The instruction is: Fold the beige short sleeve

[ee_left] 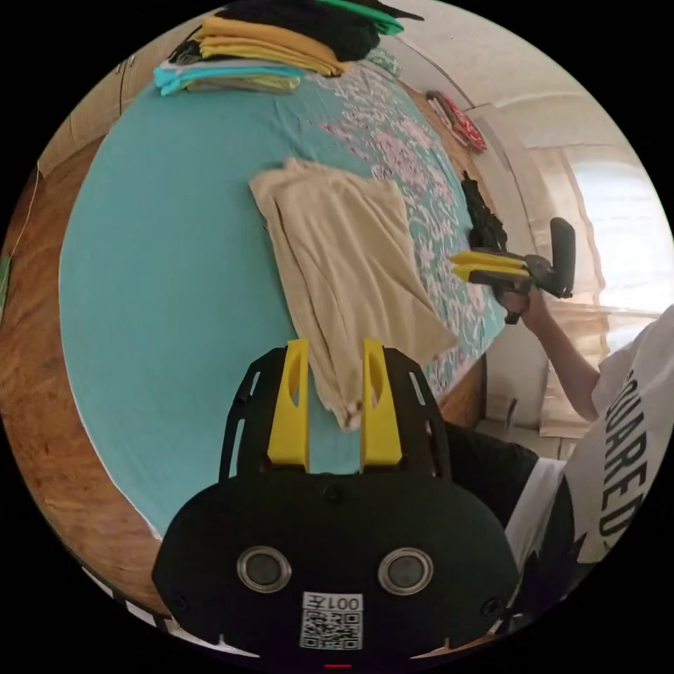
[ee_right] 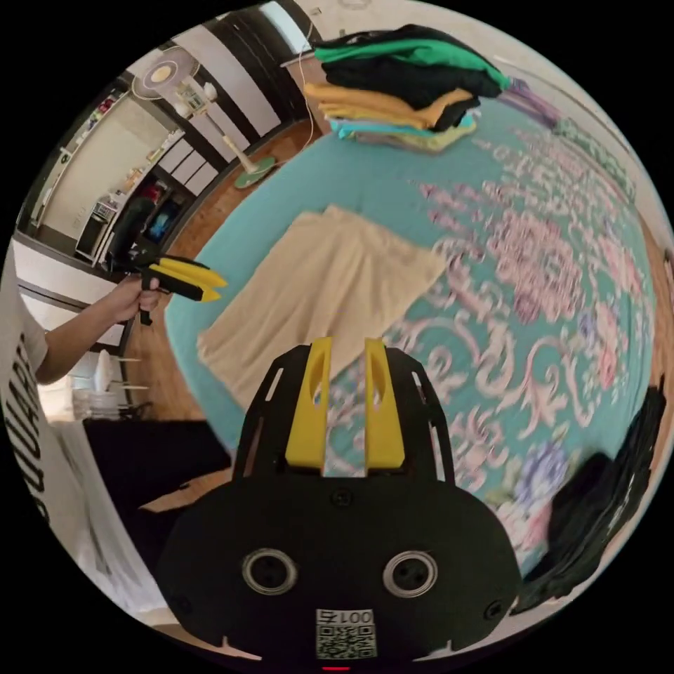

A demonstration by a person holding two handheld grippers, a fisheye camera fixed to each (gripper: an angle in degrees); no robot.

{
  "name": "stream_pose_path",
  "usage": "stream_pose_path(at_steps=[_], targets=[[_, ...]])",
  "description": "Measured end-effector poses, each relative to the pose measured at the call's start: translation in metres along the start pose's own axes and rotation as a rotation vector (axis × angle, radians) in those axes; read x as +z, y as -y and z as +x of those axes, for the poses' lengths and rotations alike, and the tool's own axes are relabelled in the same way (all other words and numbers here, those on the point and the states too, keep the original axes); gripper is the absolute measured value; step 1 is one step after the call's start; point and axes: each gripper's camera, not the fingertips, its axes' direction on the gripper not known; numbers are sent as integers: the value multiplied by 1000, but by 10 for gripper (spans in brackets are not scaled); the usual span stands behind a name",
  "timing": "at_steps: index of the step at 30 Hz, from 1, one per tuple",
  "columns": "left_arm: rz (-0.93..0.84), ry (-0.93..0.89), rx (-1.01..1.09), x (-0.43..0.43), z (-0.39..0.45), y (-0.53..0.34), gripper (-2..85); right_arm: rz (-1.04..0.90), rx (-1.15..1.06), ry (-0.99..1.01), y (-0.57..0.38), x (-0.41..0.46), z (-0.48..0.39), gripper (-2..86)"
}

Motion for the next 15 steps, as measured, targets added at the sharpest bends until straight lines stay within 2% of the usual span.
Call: stream_pose_path(at_steps=[4,8,12,15], targets=[[-127,23,11,32,24,-30,76,-169,72,34,-65,23,-44,95],[-201,149,50,60,27,-25,22,-178,88,-72,-70,58,-67,82],[-173,80,52,48,6,-28,-2,-204,126,-76,-69,77,-69,52],[-149,14,-64,46,-29,-42,2,-153,175,-96,-86,79,-69,45]])
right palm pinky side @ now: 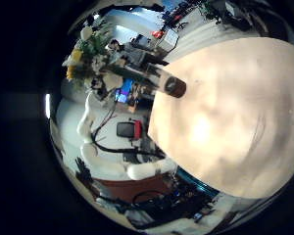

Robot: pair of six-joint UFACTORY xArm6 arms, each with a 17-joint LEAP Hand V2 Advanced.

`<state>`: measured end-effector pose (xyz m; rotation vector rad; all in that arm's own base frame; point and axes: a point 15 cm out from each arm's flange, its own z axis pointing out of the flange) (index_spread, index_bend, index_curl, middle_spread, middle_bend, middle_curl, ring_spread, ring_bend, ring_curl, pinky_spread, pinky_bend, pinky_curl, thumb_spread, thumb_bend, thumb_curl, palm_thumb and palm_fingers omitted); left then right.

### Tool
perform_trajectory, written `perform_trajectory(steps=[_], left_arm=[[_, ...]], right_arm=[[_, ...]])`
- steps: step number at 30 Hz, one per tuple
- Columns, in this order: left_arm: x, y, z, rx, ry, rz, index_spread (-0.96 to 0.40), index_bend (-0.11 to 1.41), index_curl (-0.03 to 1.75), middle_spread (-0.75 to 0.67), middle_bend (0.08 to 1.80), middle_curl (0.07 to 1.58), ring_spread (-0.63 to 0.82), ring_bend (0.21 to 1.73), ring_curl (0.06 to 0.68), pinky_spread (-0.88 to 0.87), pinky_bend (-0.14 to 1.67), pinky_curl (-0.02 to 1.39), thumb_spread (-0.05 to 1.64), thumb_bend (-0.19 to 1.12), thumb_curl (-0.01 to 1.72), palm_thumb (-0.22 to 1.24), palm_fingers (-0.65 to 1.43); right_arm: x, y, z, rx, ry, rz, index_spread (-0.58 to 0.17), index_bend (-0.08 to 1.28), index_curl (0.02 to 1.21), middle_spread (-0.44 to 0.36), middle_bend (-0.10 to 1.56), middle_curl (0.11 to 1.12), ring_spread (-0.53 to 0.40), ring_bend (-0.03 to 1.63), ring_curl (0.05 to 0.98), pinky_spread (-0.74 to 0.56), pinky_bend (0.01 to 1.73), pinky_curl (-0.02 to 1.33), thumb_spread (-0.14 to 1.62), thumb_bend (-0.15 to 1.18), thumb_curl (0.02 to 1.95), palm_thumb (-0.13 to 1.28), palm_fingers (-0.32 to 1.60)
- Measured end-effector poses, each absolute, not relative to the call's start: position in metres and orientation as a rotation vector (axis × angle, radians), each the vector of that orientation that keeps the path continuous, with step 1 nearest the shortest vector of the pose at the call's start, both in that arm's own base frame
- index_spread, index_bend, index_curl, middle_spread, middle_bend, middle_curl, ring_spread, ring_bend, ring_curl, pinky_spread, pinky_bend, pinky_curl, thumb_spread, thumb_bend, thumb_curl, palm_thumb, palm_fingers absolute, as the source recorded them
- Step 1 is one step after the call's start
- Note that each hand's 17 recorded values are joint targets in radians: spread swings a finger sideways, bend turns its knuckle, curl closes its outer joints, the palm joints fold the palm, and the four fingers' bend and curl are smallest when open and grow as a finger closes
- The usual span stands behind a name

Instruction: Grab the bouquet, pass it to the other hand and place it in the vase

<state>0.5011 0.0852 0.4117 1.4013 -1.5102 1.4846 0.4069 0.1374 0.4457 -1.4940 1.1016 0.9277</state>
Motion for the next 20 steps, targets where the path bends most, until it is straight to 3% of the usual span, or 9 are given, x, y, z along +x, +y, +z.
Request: perform_trajectory(steps=[6, 14, 20], left_arm=[[0.483, 0.132, 0.398, 1.472, -1.391, 1.582, -0.04, 0.04, 0.52, 0.52, 0.14, 0.47, 0.57, 0.58, 0.215, 0.65, 0.39, 0.33, 0.79, -0.04, 0.42, 0.15, -0.32], [0.458, 0.157, 0.418, 1.521, -1.383, 1.639, -0.02, 0.07, 0.31, 0.54, 0.15, 0.35, 0.61, 0.5, 0.188, 0.73, 0.33, 0.28, 0.79, -0.04, 0.37, 0.15, -0.24], [0.439, 0.152, 0.414, 1.543, -1.356, 1.631, -0.03, 0.1, 0.23, 0.53, 0.15, 0.29, 0.61, 0.47, 0.181, 0.73, 0.3, 0.26, 0.8, -0.04, 0.36, 0.15, -0.2]], right_arm=[[0.403, 0.137, 0.442, -1.509, 1.102, 0.94, -0.39, 0.18, 0.31, -0.017, 0.19, 0.33, 0.188, 0.49, 0.207, 0.45, 0.5, 0.25, 0.99, -0.02, 0.55, 0.82, 0.24], [0.403, 0.136, 0.439, -1.511, 1.088, 0.951, -0.388, 0.18, 0.32, 0.016, 0.19, 0.32, 0.187, 0.48, 0.203, 0.45, 0.49, 0.25, 0.99, -0.02, 0.55, 0.82, 0.26], [0.393, 0.105, 0.43, -1.554, 1.07, 0.935, -0.387, 0.19, 0.33, 0.025, 0.19, 0.32, 0.186, 0.46, 0.198, 0.45, 0.47, 0.24, 0.99, -0.02, 0.55, 0.82, 0.26]])
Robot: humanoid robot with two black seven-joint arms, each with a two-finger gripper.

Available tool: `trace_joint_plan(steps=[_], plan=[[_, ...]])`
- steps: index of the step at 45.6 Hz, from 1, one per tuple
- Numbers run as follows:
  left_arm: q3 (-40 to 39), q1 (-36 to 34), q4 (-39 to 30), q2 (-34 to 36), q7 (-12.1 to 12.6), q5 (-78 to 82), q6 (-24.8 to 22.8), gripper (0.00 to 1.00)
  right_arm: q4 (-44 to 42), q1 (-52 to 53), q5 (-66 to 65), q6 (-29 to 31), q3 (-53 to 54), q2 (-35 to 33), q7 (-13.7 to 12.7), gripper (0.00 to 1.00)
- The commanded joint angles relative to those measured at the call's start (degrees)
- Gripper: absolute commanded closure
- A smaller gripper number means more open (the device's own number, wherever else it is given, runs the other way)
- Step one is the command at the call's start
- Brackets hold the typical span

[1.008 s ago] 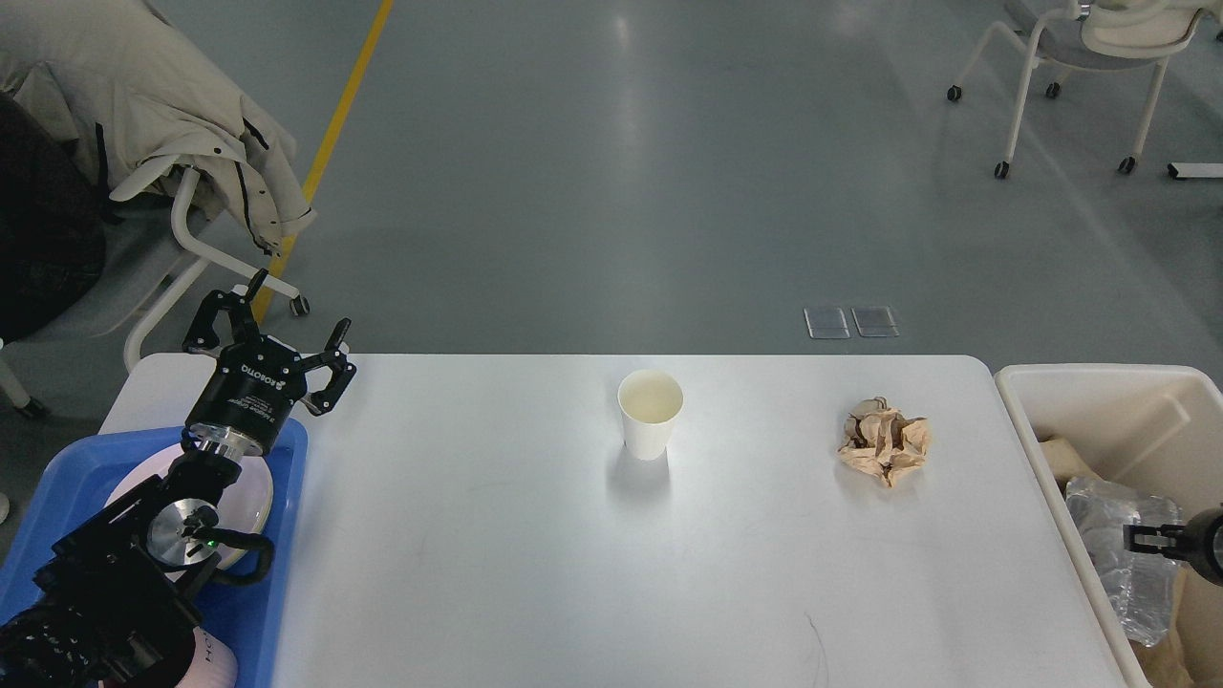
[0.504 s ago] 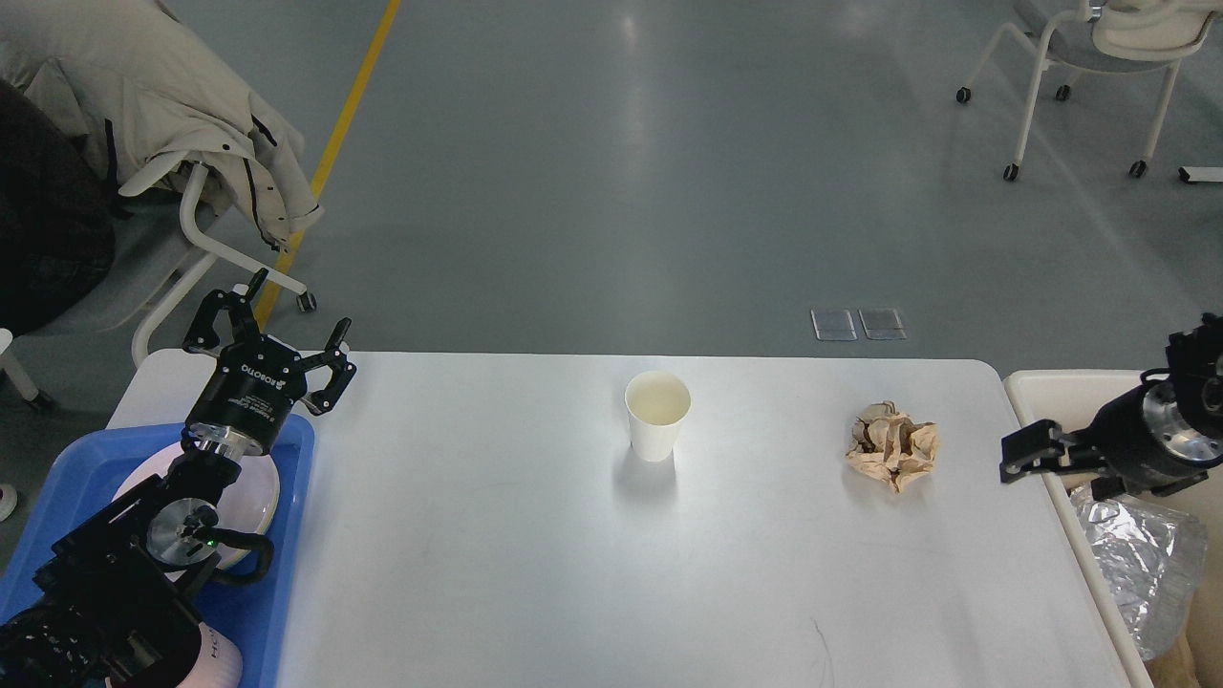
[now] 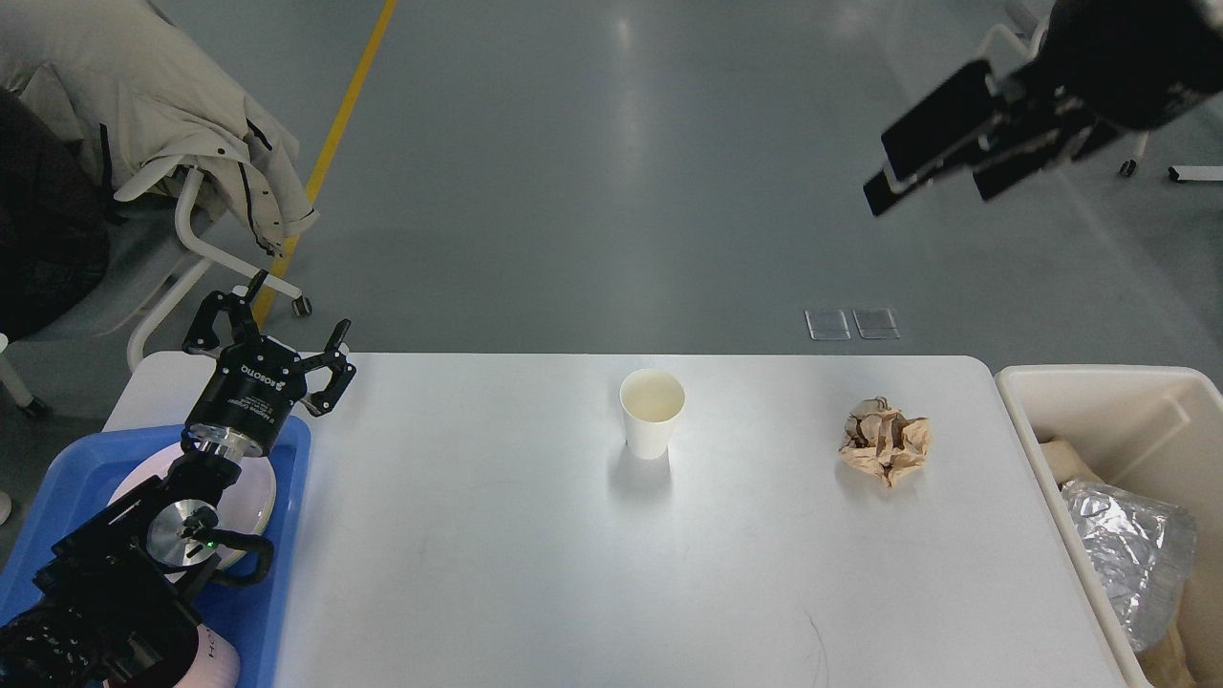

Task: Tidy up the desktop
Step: 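Raise the right gripper and move it over the crumpled brown paper, then grasp the crumpled brown paper and drop it into the bin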

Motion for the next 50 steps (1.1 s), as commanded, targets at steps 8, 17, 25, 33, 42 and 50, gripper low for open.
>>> trace_joint_plan(steps=[8,17,25,33,42,50], plan=[[0.02,-0.09,0.0,-0.01,-0.08,0.0,0.0,0.0,-22.62,-35.45,13.86,-20.2,-14.35,16.17,-1.2,0.0],[0.02,-0.09,0.0,-0.01,-0.08,0.0,0.0,0.0,-43.63,-60.24,21.97,-31.63,-13.91,22.5,-2.95,0.0],[0.02,-0.09,0.0,-0.01,-0.08,0.0,0.0,0.0,-54.81,-73.7,21.88,-34.01,-7.06,23.21,-3.57,0.0],[0.02,-0.09,0.0,-0.01,-0.08,0.0,0.0,0.0,-56.66,-78.54,21.8,-39.98,-4.42,24.53,-7.43,0.0],[0.02,-0.09,0.0,-0.01,-0.08,0.0,0.0,0.0,-58.86,-82.41,21.8,-44.55,-2.31,25.84,-7.88,0.0],[0.02,-0.09,0.0,-0.01,-0.08,0.0,0.0,0.0,-59.21,-84.26,21.88,-45.96,-1.43,26.63,-7.88,0.0]])
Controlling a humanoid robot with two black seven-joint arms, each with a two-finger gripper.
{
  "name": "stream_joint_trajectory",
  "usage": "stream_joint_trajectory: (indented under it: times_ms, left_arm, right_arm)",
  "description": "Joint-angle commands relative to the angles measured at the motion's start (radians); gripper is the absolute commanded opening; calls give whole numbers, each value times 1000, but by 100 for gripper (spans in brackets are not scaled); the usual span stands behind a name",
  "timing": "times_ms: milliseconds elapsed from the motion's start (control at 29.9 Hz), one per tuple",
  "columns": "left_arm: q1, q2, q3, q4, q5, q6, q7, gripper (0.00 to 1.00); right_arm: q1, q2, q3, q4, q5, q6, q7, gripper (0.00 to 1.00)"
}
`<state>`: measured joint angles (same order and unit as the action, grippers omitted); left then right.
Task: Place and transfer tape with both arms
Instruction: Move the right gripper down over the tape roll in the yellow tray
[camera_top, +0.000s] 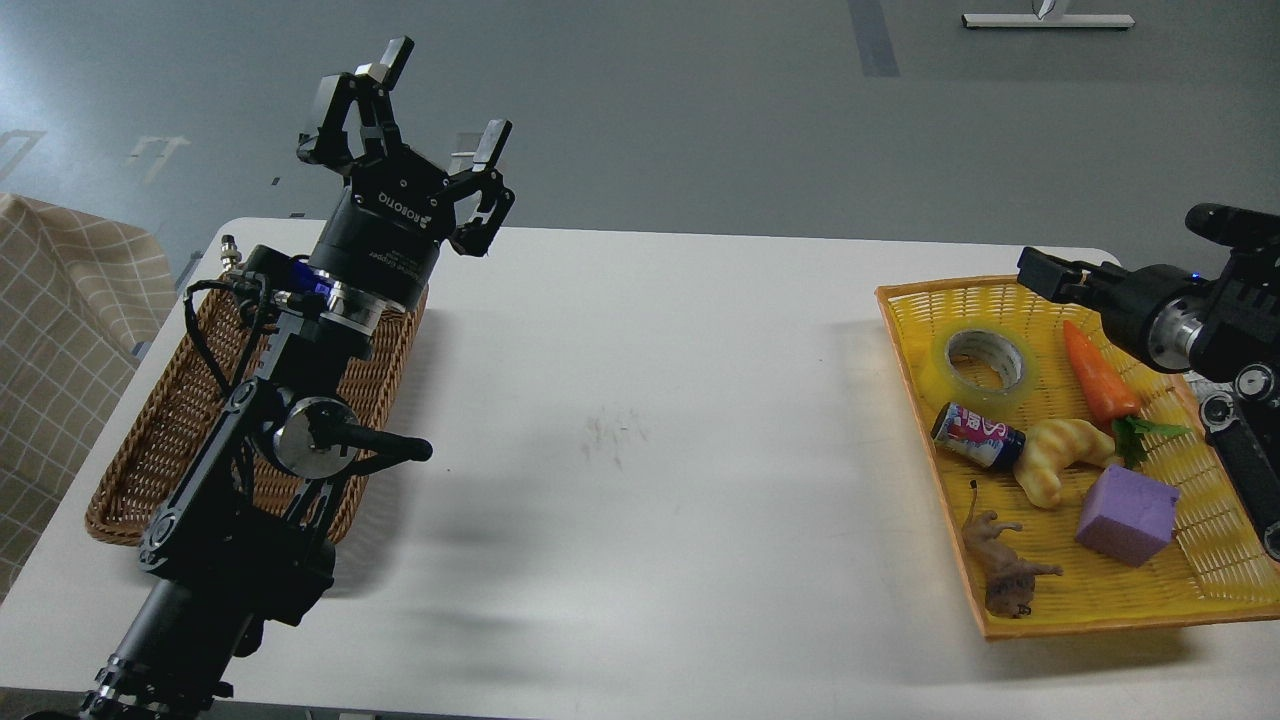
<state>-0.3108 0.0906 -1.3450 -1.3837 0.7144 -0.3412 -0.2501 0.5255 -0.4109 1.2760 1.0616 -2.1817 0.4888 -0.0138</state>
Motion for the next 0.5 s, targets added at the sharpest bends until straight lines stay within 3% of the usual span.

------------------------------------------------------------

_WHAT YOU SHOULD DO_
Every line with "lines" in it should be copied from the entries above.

_PROBLEM SOLUTION_
Motion for the next 15 steps, as measured, targets added at the sharpest bends until straight lines stay within 2% of the usual span.
Motion for the next 0.5 s, targets added at the sharpest bends until straight lines stay within 3% of the usual span.

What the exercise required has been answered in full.